• [Action item]:
State how many lines in the listing contain the string "simplified", and add nothing to that number.

• [Records shown]:
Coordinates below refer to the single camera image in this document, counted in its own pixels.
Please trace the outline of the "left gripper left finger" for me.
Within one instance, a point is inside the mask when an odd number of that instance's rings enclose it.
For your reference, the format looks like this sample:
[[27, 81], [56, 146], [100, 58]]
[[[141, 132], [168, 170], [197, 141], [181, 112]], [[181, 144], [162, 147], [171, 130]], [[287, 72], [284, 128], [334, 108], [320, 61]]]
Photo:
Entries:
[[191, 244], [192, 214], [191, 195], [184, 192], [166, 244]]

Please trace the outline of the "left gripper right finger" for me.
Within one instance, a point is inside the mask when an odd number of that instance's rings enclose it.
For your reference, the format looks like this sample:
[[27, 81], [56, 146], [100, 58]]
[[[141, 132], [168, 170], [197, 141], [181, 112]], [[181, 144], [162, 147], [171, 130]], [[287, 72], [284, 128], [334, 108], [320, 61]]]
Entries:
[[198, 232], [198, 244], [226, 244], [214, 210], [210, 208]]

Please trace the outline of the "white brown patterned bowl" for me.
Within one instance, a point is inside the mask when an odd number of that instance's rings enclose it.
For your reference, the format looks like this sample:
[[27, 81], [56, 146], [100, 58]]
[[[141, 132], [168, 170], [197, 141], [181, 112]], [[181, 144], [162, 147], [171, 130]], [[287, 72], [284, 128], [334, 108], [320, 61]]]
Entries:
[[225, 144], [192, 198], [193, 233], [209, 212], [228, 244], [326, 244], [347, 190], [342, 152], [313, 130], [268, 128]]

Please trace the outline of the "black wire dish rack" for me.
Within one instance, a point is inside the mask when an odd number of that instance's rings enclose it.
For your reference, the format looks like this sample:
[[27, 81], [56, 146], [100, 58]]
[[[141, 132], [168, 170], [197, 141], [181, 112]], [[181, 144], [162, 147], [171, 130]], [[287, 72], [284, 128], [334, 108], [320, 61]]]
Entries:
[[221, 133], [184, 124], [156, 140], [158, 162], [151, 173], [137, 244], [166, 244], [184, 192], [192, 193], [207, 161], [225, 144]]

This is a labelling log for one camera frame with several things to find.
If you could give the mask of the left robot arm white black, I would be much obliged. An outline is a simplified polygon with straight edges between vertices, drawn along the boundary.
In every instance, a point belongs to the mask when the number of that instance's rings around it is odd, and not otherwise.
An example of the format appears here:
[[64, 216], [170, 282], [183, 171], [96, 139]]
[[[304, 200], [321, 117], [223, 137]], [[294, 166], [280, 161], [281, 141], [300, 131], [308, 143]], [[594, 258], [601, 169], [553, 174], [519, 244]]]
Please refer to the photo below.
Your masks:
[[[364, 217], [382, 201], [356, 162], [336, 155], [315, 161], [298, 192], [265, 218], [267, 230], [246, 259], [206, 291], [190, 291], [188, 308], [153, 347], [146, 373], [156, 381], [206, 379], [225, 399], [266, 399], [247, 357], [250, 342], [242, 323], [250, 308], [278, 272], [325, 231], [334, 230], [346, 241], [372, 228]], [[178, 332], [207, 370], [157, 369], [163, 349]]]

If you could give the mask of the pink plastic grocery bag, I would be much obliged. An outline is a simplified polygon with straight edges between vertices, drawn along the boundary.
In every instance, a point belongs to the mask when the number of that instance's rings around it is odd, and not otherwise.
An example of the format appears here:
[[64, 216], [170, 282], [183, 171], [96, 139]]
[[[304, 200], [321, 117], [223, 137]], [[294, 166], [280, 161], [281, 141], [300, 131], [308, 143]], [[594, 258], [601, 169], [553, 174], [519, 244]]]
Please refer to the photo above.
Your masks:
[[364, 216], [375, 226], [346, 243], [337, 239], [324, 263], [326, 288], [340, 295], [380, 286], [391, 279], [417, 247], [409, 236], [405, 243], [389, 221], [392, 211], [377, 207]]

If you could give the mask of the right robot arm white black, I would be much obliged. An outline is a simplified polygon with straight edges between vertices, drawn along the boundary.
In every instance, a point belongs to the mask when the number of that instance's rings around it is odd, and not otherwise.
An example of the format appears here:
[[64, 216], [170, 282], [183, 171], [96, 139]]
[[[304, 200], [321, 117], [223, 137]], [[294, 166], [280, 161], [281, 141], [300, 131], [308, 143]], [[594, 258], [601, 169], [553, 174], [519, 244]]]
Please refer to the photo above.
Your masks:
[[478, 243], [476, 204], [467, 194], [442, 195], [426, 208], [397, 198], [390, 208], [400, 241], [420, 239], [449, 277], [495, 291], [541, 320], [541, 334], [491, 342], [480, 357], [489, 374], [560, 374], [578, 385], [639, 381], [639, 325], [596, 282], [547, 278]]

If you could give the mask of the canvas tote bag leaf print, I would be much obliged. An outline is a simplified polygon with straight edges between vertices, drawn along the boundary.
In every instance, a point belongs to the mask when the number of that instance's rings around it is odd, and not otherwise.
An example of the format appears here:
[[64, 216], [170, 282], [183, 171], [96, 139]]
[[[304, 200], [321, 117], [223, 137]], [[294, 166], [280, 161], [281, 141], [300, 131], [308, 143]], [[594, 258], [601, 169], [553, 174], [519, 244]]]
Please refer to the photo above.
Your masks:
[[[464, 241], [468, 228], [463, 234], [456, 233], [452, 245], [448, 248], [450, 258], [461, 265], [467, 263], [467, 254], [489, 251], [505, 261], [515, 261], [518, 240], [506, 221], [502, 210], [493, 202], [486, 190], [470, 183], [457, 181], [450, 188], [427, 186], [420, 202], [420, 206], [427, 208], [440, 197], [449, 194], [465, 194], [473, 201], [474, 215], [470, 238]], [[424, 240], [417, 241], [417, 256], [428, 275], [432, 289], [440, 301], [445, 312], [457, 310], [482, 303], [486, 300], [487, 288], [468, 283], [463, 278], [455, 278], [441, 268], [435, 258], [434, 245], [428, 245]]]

• [Exercise result]:
4